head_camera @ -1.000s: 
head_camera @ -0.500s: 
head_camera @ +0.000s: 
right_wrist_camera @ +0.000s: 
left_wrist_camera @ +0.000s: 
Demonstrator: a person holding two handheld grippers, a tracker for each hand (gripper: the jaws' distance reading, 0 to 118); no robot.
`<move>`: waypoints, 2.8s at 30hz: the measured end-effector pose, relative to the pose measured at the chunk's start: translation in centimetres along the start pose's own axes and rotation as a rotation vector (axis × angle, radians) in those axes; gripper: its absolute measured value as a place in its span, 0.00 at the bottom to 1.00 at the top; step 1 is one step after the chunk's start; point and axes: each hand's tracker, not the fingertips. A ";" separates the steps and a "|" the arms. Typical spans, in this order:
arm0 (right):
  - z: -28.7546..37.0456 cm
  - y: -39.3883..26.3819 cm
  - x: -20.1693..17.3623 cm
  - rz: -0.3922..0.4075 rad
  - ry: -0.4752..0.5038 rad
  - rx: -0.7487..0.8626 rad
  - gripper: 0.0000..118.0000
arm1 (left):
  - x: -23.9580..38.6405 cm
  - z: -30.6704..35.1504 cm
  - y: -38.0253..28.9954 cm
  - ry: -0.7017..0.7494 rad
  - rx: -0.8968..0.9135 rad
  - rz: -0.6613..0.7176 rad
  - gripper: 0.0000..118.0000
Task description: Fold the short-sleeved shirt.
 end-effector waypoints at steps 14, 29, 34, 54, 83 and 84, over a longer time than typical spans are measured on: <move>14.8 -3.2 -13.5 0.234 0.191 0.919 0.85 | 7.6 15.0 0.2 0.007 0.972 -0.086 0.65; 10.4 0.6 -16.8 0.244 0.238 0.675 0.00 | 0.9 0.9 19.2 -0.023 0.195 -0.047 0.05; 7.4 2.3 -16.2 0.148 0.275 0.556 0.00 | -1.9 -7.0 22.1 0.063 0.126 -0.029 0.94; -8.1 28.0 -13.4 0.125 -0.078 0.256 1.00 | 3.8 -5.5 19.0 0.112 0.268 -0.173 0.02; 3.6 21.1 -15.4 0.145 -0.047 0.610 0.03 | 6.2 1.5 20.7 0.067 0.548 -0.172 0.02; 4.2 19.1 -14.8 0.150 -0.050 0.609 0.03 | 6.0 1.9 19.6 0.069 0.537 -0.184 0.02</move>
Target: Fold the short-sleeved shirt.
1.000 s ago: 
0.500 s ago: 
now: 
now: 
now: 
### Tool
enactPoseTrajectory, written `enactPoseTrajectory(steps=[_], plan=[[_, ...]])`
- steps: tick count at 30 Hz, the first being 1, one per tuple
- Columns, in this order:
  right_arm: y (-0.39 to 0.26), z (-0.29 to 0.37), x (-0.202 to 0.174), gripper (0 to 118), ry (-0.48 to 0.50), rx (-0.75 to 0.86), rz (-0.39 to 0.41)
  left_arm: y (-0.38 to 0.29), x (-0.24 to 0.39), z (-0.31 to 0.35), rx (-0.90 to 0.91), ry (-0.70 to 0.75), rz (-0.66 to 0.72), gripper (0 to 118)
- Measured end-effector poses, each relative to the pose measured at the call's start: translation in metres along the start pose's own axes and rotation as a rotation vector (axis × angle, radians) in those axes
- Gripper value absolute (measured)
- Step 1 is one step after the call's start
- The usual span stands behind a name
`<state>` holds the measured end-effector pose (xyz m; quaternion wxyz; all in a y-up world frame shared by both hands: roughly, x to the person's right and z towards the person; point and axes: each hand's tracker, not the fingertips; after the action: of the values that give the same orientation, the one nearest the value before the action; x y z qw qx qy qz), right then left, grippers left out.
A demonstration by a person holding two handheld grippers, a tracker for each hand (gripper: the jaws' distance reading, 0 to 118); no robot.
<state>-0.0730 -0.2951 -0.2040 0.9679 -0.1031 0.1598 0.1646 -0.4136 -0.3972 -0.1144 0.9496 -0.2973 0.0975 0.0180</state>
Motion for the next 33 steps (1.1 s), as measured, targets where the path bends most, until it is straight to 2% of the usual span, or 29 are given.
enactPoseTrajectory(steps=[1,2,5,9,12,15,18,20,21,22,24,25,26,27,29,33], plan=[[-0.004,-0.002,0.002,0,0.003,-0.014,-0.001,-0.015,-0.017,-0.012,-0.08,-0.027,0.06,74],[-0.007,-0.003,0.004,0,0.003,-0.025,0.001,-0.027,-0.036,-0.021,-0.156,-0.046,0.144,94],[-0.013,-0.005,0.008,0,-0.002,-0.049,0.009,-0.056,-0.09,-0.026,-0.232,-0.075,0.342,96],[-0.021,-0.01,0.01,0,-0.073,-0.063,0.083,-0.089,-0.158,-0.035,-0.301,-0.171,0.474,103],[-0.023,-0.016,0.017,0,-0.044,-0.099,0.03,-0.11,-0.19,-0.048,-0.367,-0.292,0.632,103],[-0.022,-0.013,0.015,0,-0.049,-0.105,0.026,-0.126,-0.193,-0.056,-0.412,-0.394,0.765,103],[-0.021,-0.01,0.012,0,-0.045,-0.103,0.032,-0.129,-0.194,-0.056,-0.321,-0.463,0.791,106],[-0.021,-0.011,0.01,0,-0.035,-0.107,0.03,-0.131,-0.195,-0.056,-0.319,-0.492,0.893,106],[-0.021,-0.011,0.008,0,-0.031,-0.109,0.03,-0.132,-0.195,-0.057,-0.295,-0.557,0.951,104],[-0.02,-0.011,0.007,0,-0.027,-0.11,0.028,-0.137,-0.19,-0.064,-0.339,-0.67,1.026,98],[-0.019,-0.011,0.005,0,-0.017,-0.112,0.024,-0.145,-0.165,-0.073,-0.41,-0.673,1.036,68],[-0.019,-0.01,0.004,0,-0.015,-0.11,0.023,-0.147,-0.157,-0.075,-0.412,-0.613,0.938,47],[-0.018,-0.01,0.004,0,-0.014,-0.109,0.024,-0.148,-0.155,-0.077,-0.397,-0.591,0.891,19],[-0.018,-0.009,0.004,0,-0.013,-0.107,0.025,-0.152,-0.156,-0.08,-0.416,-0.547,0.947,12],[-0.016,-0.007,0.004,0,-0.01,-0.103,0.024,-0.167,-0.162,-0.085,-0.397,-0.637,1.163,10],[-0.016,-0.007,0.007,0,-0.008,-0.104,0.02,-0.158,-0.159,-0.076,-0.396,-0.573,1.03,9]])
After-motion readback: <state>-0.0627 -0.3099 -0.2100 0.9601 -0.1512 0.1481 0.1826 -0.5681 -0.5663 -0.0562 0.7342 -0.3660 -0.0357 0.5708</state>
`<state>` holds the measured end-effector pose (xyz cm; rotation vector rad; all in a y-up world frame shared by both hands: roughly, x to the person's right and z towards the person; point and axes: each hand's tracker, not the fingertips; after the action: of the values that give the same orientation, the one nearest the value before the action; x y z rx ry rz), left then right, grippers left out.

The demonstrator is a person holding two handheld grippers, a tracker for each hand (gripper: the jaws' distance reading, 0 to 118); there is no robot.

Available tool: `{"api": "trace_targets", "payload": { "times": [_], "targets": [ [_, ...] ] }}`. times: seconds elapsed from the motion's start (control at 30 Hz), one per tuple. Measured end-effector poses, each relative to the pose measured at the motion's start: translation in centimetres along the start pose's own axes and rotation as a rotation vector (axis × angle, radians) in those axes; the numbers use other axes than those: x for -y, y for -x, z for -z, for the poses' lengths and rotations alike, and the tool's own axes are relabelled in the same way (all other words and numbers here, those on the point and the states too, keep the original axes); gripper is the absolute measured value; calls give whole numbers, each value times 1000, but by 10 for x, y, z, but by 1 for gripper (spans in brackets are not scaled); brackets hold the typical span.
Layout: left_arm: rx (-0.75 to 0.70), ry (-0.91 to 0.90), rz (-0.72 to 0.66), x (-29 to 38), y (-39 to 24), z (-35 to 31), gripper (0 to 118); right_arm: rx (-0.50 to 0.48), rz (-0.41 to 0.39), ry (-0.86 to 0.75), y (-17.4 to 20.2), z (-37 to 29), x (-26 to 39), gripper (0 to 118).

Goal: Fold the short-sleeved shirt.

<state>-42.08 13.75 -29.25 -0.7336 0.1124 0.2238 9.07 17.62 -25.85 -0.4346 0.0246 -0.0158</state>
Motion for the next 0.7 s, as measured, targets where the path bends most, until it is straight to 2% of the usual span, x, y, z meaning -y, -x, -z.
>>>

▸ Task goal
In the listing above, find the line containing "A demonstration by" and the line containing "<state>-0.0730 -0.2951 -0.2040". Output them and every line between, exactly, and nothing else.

▸ Answer to this exercise
A demonstration by a person holding two handheld grippers, a tracker for each hand (gripper: the jaws' distance reading, 0 to 118); no robot.
<state>-0.0730 -0.2951 -0.2040 0.9679 -0.1031 0.1598 0.1646 -0.4136 -0.3972 -0.1144 0.9496 -0.2973 0.0975 0.0180</state>

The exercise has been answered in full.